All in all, Stephenson says NorthMarq is “very optimistic” about the GSE financing business for this year. He says NorthMarq is expecting a 10 to 20 percent increase in loan volume in 2011. This year, the increase in financing will be driven by loans made in early-2000s to 2005 that will be coming to maturity, Stephenson notes. Additionally, the acquisition market began to increase in the second half of last year, and will probably continue to tick up steadily in 2011, further boosting financing, he says.
GSEs not likely to be bumped?
The Fannie Mae and Freddie Mac lenders also appear to be taking possible GSE reform in stride. Although President Obama was required by law to submit reform proposals to Congress, there had been speculation that Congress may just choose the path of least resistance and take no real action on GSE reform for a while.

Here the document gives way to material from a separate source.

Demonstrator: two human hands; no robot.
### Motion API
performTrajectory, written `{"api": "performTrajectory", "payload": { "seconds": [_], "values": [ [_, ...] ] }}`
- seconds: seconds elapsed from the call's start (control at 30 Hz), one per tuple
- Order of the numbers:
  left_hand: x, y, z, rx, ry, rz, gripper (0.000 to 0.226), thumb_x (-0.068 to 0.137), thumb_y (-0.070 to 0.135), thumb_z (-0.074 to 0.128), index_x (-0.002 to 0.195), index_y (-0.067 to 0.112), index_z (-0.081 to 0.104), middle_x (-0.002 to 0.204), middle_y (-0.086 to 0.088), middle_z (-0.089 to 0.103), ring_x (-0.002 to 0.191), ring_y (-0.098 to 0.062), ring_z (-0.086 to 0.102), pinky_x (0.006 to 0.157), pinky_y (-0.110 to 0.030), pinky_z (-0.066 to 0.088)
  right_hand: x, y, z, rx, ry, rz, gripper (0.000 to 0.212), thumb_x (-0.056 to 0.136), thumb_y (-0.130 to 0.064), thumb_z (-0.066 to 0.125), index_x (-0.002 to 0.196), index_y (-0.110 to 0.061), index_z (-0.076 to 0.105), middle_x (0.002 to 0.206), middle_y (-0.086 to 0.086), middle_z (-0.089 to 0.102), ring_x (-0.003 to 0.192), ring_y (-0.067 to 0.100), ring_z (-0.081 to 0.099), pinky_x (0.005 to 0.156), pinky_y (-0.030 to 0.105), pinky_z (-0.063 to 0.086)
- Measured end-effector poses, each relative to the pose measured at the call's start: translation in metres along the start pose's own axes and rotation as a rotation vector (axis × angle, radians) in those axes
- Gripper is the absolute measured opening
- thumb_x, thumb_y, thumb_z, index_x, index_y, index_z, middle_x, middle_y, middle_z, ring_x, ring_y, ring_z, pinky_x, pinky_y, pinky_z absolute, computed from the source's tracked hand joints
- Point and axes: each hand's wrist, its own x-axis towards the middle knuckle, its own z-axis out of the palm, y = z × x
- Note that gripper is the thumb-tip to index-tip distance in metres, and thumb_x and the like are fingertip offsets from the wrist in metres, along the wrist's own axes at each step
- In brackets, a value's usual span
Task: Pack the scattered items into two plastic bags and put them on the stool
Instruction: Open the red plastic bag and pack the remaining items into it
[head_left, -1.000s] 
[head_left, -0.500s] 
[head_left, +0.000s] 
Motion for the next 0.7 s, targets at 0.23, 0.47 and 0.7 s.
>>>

And lenders are expecting any “reforms”—if decided upon—will certainly not be implemented this year. “The restructuring of the U.S. financial market will take years to unfold after a decision has been made with regards to the GSEs,” says Beisler. In any case, the economy is still too fragile for Congress to make any huge changes to the GSEs this year, he says. Beisler surmises that if laws are not passed in 2011, any action may be put off until after the 2013 elections. “It is still far off, in my opinion.”
Beisler believes any complete “privatization,” as some Republicans may advocate, is inconceivable in the short- or immediate-term, and even if passed, will take a long time to bring into reality. “The idea [of privatization] was bantered around during the election, but we have heard less of it since the elections,” he notes.
“I think Fannie and Freddie are not going away,” says Stephenson. Most of the discussions on the part of Treasury officials have not mentioned removing them from the system, he says. “It is all about reform and tweaking. I have not heard anyone say, ‘get rid of them.’”
Kiffe, on the other hand, would not be surprised if the Tea Party wing of the Republican party continues to call for elimination of the GSEs. “Partisanship will very much be a part of the GSE debate,” he says. Kiffe warns of a “talent drain” from the GSEs if politicians turn up the volume in their anti-big-government rhetoric. “So far, it has been okay, but when Congress calls [the employees of the GSEs] bad citizens for what you do, it gets old,” he says.
“[The ongoing dialogue] is distracting to our friends at Fannie. Hopefully, they will be able to remain focused,” agrees Beisler. The GSEs are under greater scrutiny, he notes, with the FHFA recently calling the two agencies to cut general administrative costs in 2011.
The single-family side of Fannie and Freddie may also provide added arguments in support of keeping the role of government in the housing finance system. “Congress knows that America likes it 30-year mortgages at very low rates. If you get rid of Fannie and Freddie totally, the home mortgage rates will need to be much higher and you’ll need 80 percent LTV. Imagine the public response,” says Cairns.
Indeed, Kiffe thinks that at the end of the day, pragmatism may win over ideology in the debate over what form the nation’s housing finance system should take.